Initializes an opaque cache input for iterative inference.

Traverses all batched tensors in the cache.

Functions

Builds a numerical definition that generates sequences of tokens using the given language model.

Returns a configuration module for extra model-specific generation attributes to extend the base Bumblebee.Text.GenerationConfig.

Initializes an opaque cache input for iterative inference.

Calls fun for every batched tensor in the cache.

Types

Callbacks

Link to this callback

extra_config_module(spec)

View Source (optional)
@callback extra_config_module(spec :: Bumblebee.ModelSpec.t()) :: module()

Returns a configuration module for extra model-specific generation attributes to extend the base Bumblebee.Text.GenerationConfig.

Link to this callback

init_cache(spec, batch_size, max_length, inputs)

View Source
@callback init_cache(
  spec :: Bumblebee.ModelSpec.t(),
  batch_size :: pos_integer(),
  max_length :: pos_integer(),
  inputs :: map()
) :: cache()

Initializes an opaque cache input for iterative inference.

Link to this callback

traverse_cache(spec, cache, function)

View Source
@callback traverse_cache(
  spec :: Bumblebee.ModelSpec.t(),
  cache(),
  (Nx.Tensor.t() -> Nx.Tensor.t())
) :: cache()

Traverses all batched tensors in the cache.

This function is used when the cache needs to be inflated or deflated for a different batch size.

Functions

Link to this function

build_generate(model, spec, config, opts \\ [])

View Source
@spec build_generate(
  Axon.t(),
  Bumblebee.ModelSpec.t(),
  Bumblebee.Text.GenerationConfig.t(),
  keyword()
) :: (params :: map(), inputs :: map() -> Nx.t())

Builds a numerical definition that generates sequences of tokens using the given language model.

The model should be either a decoder or an encoder-decoder.

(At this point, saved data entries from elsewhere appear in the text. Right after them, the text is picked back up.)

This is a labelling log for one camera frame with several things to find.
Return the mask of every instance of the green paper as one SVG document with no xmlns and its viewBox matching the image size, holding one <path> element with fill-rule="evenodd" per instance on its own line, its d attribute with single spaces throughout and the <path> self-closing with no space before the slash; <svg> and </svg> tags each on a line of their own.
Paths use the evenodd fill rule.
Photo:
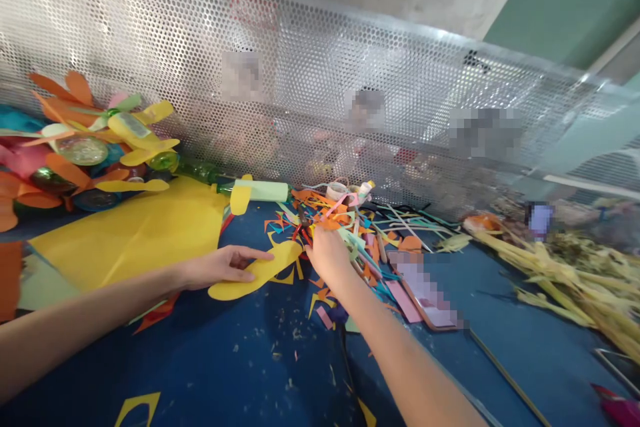
<svg viewBox="0 0 640 427">
<path fill-rule="evenodd" d="M 349 316 L 349 318 L 347 319 L 347 323 L 345 324 L 345 329 L 347 329 L 347 332 L 353 332 L 354 334 L 360 333 L 360 329 L 355 324 L 355 322 L 353 321 L 353 317 L 351 316 Z"/>
<path fill-rule="evenodd" d="M 23 258 L 25 273 L 20 282 L 18 308 L 40 310 L 73 298 L 80 291 L 73 287 L 48 262 L 37 255 Z"/>
<path fill-rule="evenodd" d="M 139 93 L 136 93 L 135 95 L 132 95 L 131 97 L 127 97 L 122 102 L 118 103 L 115 106 L 115 109 L 121 112 L 126 112 L 129 110 L 135 109 L 141 103 L 142 103 L 142 95 L 140 95 Z"/>
<path fill-rule="evenodd" d="M 287 201 L 289 186 L 283 182 L 267 182 L 258 180 L 235 181 L 235 185 L 251 187 L 251 200 L 255 201 Z"/>
</svg>

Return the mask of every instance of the blue table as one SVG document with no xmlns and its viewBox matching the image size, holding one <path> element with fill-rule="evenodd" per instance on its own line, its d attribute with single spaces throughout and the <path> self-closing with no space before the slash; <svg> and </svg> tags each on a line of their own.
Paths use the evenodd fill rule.
<svg viewBox="0 0 640 427">
<path fill-rule="evenodd" d="M 268 250 L 263 225 L 275 210 L 273 203 L 252 202 L 220 245 Z M 27 222 L 0 241 L 26 240 L 65 222 Z M 436 240 L 429 235 L 424 238 Z M 500 275 L 506 267 L 477 246 L 428 256 L 425 267 L 552 425 L 608 425 L 589 384 L 627 393 L 593 357 L 594 348 L 607 346 L 597 334 L 487 295 L 509 295 L 511 285 Z M 0 409 L 0 424 L 113 427 L 125 399 L 161 392 L 153 427 L 361 426 L 356 394 L 379 426 L 402 425 L 364 339 L 346 334 L 345 361 L 340 333 L 326 330 L 316 314 L 307 319 L 318 290 L 307 279 L 317 276 L 307 262 L 303 273 L 304 281 L 269 282 L 234 302 L 216 302 L 204 290 L 185 292 L 158 324 L 135 336 L 139 323 L 116 329 L 58 367 Z M 407 329 L 502 425 L 539 425 L 464 332 L 432 333 L 423 324 Z M 349 372 L 356 394 L 347 386 Z M 122 425 L 146 425 L 146 417 L 140 406 Z"/>
</svg>

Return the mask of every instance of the orange paper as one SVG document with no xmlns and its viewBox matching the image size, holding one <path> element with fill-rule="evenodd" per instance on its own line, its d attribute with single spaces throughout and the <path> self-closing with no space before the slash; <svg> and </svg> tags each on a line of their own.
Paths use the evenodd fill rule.
<svg viewBox="0 0 640 427">
<path fill-rule="evenodd" d="M 405 237 L 405 239 L 398 245 L 398 250 L 404 252 L 422 252 L 422 242 L 415 236 Z"/>
<path fill-rule="evenodd" d="M 0 322 L 13 320 L 20 300 L 22 242 L 0 244 Z"/>
<path fill-rule="evenodd" d="M 78 103 L 77 98 L 75 98 L 50 78 L 45 77 L 44 75 L 40 75 L 39 73 L 30 73 L 28 76 L 33 83 L 35 83 L 42 90 L 48 91 L 51 95 L 54 95 L 62 100 Z"/>
<path fill-rule="evenodd" d="M 92 189 L 98 183 L 104 181 L 124 180 L 129 176 L 129 170 L 117 169 L 107 172 L 107 175 L 103 175 L 97 179 L 92 179 L 82 171 L 80 167 L 73 165 L 69 160 L 57 153 L 49 153 L 47 155 L 47 167 L 60 175 L 63 179 L 78 186 L 75 192 L 73 192 L 73 195 Z"/>
<path fill-rule="evenodd" d="M 58 197 L 25 183 L 13 173 L 0 171 L 0 232 L 11 230 L 18 223 L 13 200 L 36 208 L 53 208 L 62 203 Z"/>
<path fill-rule="evenodd" d="M 133 335 L 138 332 L 142 332 L 144 329 L 151 327 L 153 324 L 157 324 L 162 319 L 165 319 L 171 315 L 173 312 L 173 307 L 175 306 L 175 301 L 178 300 L 180 293 L 175 294 L 173 297 L 169 298 L 164 304 L 158 306 L 158 308 L 152 310 L 147 315 L 142 317 L 142 323 L 138 327 L 138 329 L 133 333 Z"/>
<path fill-rule="evenodd" d="M 69 88 L 69 91 L 71 92 L 73 97 L 77 98 L 78 101 L 83 105 L 93 107 L 93 96 L 91 94 L 91 89 L 89 88 L 87 80 L 82 76 L 81 73 L 71 70 L 67 74 L 65 82 L 67 82 L 67 87 Z"/>
</svg>

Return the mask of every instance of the paper shavings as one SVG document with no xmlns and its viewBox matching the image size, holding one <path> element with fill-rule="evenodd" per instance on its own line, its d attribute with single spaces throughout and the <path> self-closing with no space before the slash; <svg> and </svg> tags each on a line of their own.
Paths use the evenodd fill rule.
<svg viewBox="0 0 640 427">
<path fill-rule="evenodd" d="M 122 404 L 118 419 L 115 421 L 115 427 L 120 427 L 122 425 L 122 421 L 127 417 L 127 414 L 130 413 L 130 411 L 132 411 L 134 408 L 138 407 L 138 405 L 143 404 L 147 404 L 149 406 L 147 427 L 150 427 L 151 420 L 153 419 L 153 415 L 155 414 L 155 409 L 158 407 L 158 401 L 160 401 L 160 392 L 126 399 Z"/>
</svg>

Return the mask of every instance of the yellow paper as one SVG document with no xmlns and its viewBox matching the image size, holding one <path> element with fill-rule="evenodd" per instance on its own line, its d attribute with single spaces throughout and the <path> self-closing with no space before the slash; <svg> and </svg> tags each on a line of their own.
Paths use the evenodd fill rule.
<svg viewBox="0 0 640 427">
<path fill-rule="evenodd" d="M 163 191 L 169 188 L 164 180 L 153 179 L 148 182 L 128 182 L 124 180 L 107 180 L 97 183 L 98 190 L 110 192 L 122 191 Z"/>
<path fill-rule="evenodd" d="M 302 247 L 292 240 L 277 244 L 269 250 L 273 260 L 256 260 L 247 271 L 255 275 L 253 282 L 220 282 L 209 288 L 209 297 L 216 300 L 235 300 L 258 290 L 269 279 L 290 266 L 302 254 Z"/>
<path fill-rule="evenodd" d="M 158 153 L 163 151 L 173 151 L 173 148 L 180 143 L 178 139 L 158 140 L 153 142 L 142 142 L 140 140 L 127 140 L 127 143 L 133 148 L 133 151 L 126 153 L 120 157 L 120 163 L 127 167 L 135 167 L 141 163 L 154 158 Z"/>
<path fill-rule="evenodd" d="M 378 422 L 375 416 L 369 410 L 369 407 L 365 405 L 365 403 L 358 398 L 358 403 L 360 404 L 360 408 L 362 409 L 362 413 L 365 415 L 365 423 L 367 427 L 375 427 Z"/>
<path fill-rule="evenodd" d="M 276 284 L 287 284 L 293 285 L 293 278 L 295 277 L 295 267 L 291 269 L 291 273 L 283 279 L 279 279 L 277 277 L 273 277 L 269 279 L 269 282 L 275 282 Z"/>
<path fill-rule="evenodd" d="M 31 240 L 67 281 L 86 292 L 218 246 L 228 199 L 188 177 L 142 193 Z"/>
<path fill-rule="evenodd" d="M 115 421 L 115 427 L 120 427 L 127 414 L 134 408 L 138 407 L 138 405 L 142 404 L 149 405 L 149 418 L 147 419 L 147 427 L 149 427 L 151 425 L 151 419 L 153 419 L 155 409 L 158 407 L 159 400 L 160 392 L 126 399 L 122 404 L 122 409 L 120 409 L 120 415 L 118 415 L 118 419 Z"/>
<path fill-rule="evenodd" d="M 163 100 L 159 103 L 154 103 L 145 108 L 142 112 L 132 113 L 139 121 L 145 125 L 159 122 L 173 113 L 173 105 L 167 100 Z"/>
<path fill-rule="evenodd" d="M 233 186 L 231 191 L 231 213 L 233 215 L 244 215 L 251 199 L 251 187 Z"/>
</svg>

The tokens are generated by iterative inference using the decoder (autoregression), until the termination criteria are met.

In case of encoder-decoder models, the corresponding encoder is run only once and the intermediate state is reused during all iterations.

The generation is controlled by a number of options given as %Bumblebee.Text.GenerationConfig{}, see the corresponding docs for more details.

Options

  • :seed - random seed to use when sampling. By default the current timestamp is used

  • :logits_processors - a list of numerical functions to modify predicted scores at each generation step. The functions are applied in order, after all default processors

Link to this function

extra_config_module(spec)

View Source
@spec extra_config_module(Bumblebee.ModelSpec.t()) :: module() | nil

Returns a configuration module for extra model-specific generation attributes to extend the base Bumblebee.Text.GenerationConfig.

Link to this function

init_cache(spec, batch_size, max_length, inputs)

View Source
@spec init_cache(Bumblebee.ModelSpec.t(), pos_integer(), pos_integer(), map()) ::
  cache()

Initializes an opaque cache input for iterative inference.

Link to this function

traverse_cache(spec, cache, fun)

View Source
@spec traverse_cache(
  Bumblebee.ModelSpec.t(),
  cache(),
  (Nx.Tensor.t() -> Nx.Tensor.t())
) :: cache()

Calls fun for every batched tensor in the cache.